Please output every record below exactly as written, leaving out any pictures.

### Given records

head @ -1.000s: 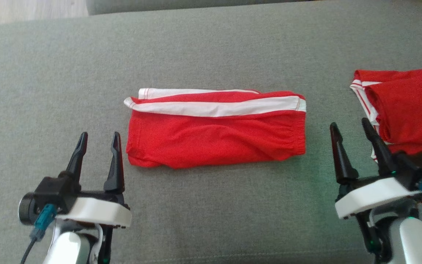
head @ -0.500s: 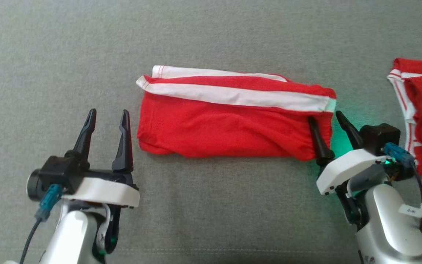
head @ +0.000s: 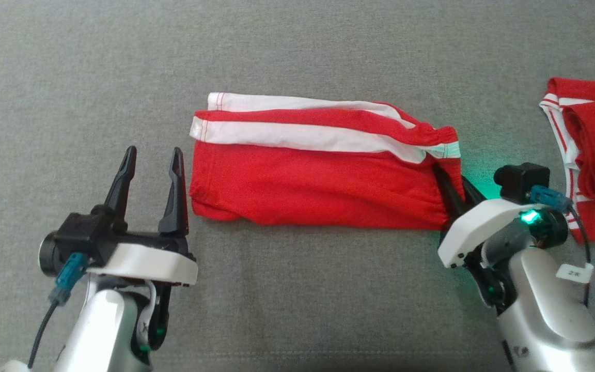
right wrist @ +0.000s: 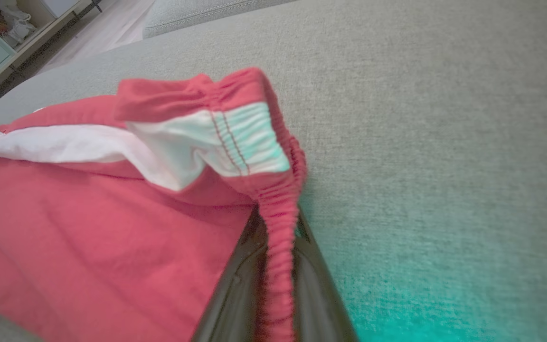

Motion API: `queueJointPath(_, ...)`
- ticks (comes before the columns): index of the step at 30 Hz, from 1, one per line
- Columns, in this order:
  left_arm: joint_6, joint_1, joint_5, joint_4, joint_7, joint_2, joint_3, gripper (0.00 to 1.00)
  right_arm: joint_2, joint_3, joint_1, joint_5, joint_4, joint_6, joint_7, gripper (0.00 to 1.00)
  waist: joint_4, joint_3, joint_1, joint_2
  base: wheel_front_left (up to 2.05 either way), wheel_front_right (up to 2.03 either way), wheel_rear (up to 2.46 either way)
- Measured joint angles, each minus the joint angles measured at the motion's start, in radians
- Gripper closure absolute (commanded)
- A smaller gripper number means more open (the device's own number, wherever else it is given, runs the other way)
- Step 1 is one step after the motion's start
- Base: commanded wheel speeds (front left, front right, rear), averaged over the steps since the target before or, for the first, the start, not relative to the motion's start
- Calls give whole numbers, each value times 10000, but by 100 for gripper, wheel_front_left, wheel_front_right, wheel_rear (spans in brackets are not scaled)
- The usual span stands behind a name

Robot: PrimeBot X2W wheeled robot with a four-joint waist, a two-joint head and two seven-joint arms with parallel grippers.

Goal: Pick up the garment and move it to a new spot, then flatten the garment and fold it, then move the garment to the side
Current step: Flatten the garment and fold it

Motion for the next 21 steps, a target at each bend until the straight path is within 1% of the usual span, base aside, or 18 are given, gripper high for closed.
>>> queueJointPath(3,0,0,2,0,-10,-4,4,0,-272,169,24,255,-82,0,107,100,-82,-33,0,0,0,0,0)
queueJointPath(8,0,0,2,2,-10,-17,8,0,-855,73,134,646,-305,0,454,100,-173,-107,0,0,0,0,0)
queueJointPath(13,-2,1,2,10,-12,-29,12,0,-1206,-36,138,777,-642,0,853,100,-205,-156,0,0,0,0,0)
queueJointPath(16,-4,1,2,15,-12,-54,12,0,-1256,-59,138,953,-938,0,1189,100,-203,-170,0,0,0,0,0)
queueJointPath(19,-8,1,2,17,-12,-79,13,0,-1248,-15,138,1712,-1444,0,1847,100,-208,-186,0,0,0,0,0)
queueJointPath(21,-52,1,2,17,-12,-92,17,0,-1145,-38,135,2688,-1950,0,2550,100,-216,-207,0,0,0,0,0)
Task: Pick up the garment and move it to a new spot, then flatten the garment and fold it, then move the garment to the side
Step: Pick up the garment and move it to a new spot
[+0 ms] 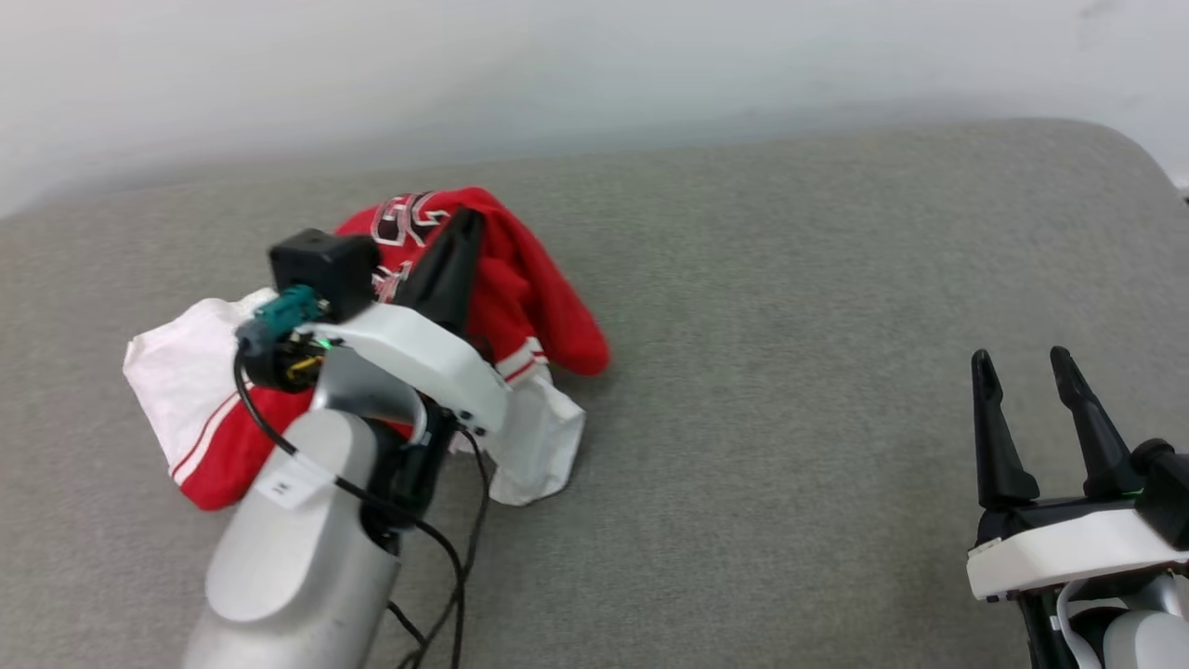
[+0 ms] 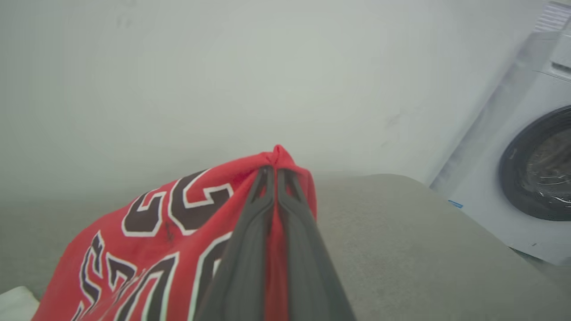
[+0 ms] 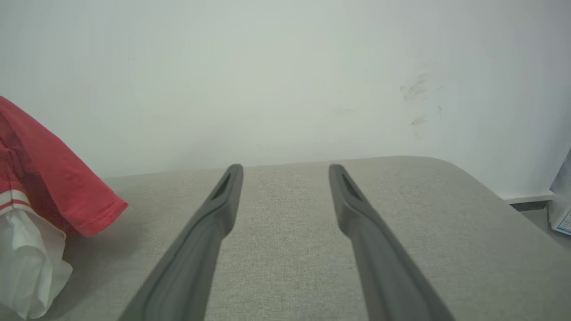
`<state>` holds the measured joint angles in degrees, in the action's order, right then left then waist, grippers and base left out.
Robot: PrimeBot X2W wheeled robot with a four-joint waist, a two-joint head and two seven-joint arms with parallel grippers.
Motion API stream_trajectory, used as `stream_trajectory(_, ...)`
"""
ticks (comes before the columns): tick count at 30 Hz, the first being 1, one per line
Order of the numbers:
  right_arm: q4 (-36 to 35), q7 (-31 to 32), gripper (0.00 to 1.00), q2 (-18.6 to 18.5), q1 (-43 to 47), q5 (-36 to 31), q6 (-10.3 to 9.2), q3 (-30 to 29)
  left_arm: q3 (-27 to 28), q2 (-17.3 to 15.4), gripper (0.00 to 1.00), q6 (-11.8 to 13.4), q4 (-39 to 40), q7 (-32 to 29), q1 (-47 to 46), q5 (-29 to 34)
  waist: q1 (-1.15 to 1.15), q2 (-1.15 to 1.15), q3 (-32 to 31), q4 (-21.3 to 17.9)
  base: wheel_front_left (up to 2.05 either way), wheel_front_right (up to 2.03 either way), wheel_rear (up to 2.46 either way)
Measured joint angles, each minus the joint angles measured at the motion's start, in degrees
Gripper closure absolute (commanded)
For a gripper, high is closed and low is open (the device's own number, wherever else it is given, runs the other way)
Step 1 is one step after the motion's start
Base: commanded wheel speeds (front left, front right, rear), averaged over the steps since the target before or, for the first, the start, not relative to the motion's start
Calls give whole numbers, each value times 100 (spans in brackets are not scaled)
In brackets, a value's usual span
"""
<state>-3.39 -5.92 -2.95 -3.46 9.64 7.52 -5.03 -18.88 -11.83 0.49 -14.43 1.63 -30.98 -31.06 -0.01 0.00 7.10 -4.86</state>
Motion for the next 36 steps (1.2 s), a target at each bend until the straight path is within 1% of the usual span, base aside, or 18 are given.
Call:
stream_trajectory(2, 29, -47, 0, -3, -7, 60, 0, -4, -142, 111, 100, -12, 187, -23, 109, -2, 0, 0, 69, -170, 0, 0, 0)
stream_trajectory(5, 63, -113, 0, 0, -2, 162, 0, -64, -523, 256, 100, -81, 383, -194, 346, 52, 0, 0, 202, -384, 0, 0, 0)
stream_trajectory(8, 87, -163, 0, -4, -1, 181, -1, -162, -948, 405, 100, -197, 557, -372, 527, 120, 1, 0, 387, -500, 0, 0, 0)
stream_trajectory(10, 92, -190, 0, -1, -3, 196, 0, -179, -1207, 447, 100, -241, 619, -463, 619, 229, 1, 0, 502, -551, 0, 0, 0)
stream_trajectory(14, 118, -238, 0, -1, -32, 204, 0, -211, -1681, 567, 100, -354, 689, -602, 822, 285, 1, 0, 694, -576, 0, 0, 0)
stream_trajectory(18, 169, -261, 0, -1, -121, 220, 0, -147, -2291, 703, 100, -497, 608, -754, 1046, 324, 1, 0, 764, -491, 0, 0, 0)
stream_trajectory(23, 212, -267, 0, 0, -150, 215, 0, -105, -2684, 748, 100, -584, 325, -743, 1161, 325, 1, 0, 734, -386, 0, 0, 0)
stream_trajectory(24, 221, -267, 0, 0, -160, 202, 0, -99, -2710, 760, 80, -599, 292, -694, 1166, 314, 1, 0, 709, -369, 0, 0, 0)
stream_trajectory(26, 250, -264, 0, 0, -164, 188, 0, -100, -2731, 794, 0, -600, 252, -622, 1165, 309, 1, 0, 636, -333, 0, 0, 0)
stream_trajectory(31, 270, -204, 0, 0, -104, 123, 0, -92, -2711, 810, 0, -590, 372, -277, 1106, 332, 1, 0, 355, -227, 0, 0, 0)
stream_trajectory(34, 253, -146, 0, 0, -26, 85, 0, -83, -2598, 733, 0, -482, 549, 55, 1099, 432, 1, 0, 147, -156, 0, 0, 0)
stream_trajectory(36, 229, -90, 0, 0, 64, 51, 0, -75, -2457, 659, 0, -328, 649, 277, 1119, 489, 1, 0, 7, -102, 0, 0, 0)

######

**Task result**
head @ -1.000s: 
head @ -0.500s: 
head @ +0.000s: 
right wrist @ +0.000s: 

Motion API: `queueJointPath(_, ...)`
- ticks (comes before the columns): index of the step at 30 Hz, from 1, one per line
- Columns, in this order:
  left_arm: joint_6, joint_1, joint_5, joint_4, joint_7, joint_2, joint_3, gripper (0.00 to 1.00)
  right_arm: joint_2, joint_3, joint_1, joint_5, joint_4, joint_6, joint_7, gripper (0.00 to 1.00)
  waist: joint_4, joint_3, joint_1, joint_2
  base: wheel_front_left (up to 2.05 either way), wheel_front_right (up to 2.03 either way), wheel_rear (up to 2.46 either way)
- Measured joint angles, each minus the joint angles measured at the motion's start, in radians
- Gripper closure absolute (commanded)
- A smaller gripper number means more open (the device's own number, wherever else it is given, runs the other way)
- Step 1 is one step after the motion's start
- Base: commanded wheel speeds (front left, front right, rear), averaged over the steps since the target before or, for the first, the start, not relative to the motion's start
- Calls give whole numbers, each value times 10000, but by 100 for gripper, wheel_front_left, wheel_front_right, wheel_rear (spans in brackets are not scaled)
- The usual span stands behind a name

Robot: PrimeBot X2W wheeled robot with a four-joint waist, a two-joint head and two seven-joint arms with parallel grippers.

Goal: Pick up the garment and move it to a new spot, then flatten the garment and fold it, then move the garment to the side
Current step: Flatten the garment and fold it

Motion for the next 21 steps, a target at each bend until the straight path is within 1% of the usual span, base aside, or 18 are given, gripper high for closed.
>>> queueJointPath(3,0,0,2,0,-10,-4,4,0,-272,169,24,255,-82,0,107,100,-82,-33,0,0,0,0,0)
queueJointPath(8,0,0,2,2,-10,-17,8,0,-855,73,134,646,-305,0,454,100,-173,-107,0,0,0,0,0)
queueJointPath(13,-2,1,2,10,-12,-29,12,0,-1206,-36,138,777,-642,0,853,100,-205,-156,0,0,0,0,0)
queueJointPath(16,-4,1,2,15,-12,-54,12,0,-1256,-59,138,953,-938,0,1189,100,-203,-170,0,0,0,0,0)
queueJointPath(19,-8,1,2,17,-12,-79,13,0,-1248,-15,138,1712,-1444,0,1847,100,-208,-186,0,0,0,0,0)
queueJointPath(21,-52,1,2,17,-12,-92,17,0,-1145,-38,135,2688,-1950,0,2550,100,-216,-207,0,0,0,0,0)
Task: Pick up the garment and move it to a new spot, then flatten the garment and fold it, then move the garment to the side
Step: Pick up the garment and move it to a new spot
[+0 ms] 
[+0 ms] 
[+0 ms] 
`<state>` holds the measured joint angles in degrees, in the action's order, right then left then waist, grippers and base left out.
Robot: PrimeBot X2W wheeled robot with a four-joint waist, a two-joint head and two seven-joint arms with parallel grippers.
Motion API stream_trajectory, used as `stream_trajectory(_, ...)`
"""
ticks (comes before the columns): tick count at 30 Hz, the first being 1, one per line
Order of the numbers:
  right_arm: q4 (-36 to 35), q7 (-31 to 32), gripper (0.00 to 1.00), q2 (-18.6 to 18.5), q1 (-43 to 47), q5 (-36 to 31), q6 (-10.3 to 9.2), q3 (-30 to 29)
  left_arm: q3 (-27 to 28), q2 (-17.3 to 15.4), gripper (0.00 to 1.00), q6 (-11.8 to 13.4), q4 (-39 to 40), q7 (-32 to 29), q1 (-47 to 46), q5 (-29 to 34)
  waist: q1 (-1.15 to 1.15), q2 (-1.15 to 1.15), q3 (-32 to 31), q4 (-21.3 to 17.9)
  base: wheel_front_left (up to 2.05 either way), wheel_front_right (up to 2.03 either way), wheel_rear (up to 2.46 either way)
Measured joint angles, each minus the joint angles measured at the motion's start, in degrees
Gripper closure absolute (commanded)
For a gripper, high is closed and low is open (the device's own number, wherever else it is given, runs the other way)
Step 1 is one step after the motion's start
Base: commanded wheel speeds (front left, front right, rear), averaged over the steps since the target before or, for the first, the start, not relative to the motion's start
Calls give whole numbers, each value times 100 (spans in brackets are not scaled)
In brackets, a value's usual span
"""
<state>-3.39 -5.92 -2.95 -3.46 9.64 7.52 -5.03 -18.88 -11.83 0.49 -14.43 1.63 -30.98 -31.06 -0.01 0.00 7.10 -4.86</state>
Motion for the next 36 steps (1.2 s), a target at each bend until the straight path is within 1% of the usual span, base aside, or 18 are given.
Call:
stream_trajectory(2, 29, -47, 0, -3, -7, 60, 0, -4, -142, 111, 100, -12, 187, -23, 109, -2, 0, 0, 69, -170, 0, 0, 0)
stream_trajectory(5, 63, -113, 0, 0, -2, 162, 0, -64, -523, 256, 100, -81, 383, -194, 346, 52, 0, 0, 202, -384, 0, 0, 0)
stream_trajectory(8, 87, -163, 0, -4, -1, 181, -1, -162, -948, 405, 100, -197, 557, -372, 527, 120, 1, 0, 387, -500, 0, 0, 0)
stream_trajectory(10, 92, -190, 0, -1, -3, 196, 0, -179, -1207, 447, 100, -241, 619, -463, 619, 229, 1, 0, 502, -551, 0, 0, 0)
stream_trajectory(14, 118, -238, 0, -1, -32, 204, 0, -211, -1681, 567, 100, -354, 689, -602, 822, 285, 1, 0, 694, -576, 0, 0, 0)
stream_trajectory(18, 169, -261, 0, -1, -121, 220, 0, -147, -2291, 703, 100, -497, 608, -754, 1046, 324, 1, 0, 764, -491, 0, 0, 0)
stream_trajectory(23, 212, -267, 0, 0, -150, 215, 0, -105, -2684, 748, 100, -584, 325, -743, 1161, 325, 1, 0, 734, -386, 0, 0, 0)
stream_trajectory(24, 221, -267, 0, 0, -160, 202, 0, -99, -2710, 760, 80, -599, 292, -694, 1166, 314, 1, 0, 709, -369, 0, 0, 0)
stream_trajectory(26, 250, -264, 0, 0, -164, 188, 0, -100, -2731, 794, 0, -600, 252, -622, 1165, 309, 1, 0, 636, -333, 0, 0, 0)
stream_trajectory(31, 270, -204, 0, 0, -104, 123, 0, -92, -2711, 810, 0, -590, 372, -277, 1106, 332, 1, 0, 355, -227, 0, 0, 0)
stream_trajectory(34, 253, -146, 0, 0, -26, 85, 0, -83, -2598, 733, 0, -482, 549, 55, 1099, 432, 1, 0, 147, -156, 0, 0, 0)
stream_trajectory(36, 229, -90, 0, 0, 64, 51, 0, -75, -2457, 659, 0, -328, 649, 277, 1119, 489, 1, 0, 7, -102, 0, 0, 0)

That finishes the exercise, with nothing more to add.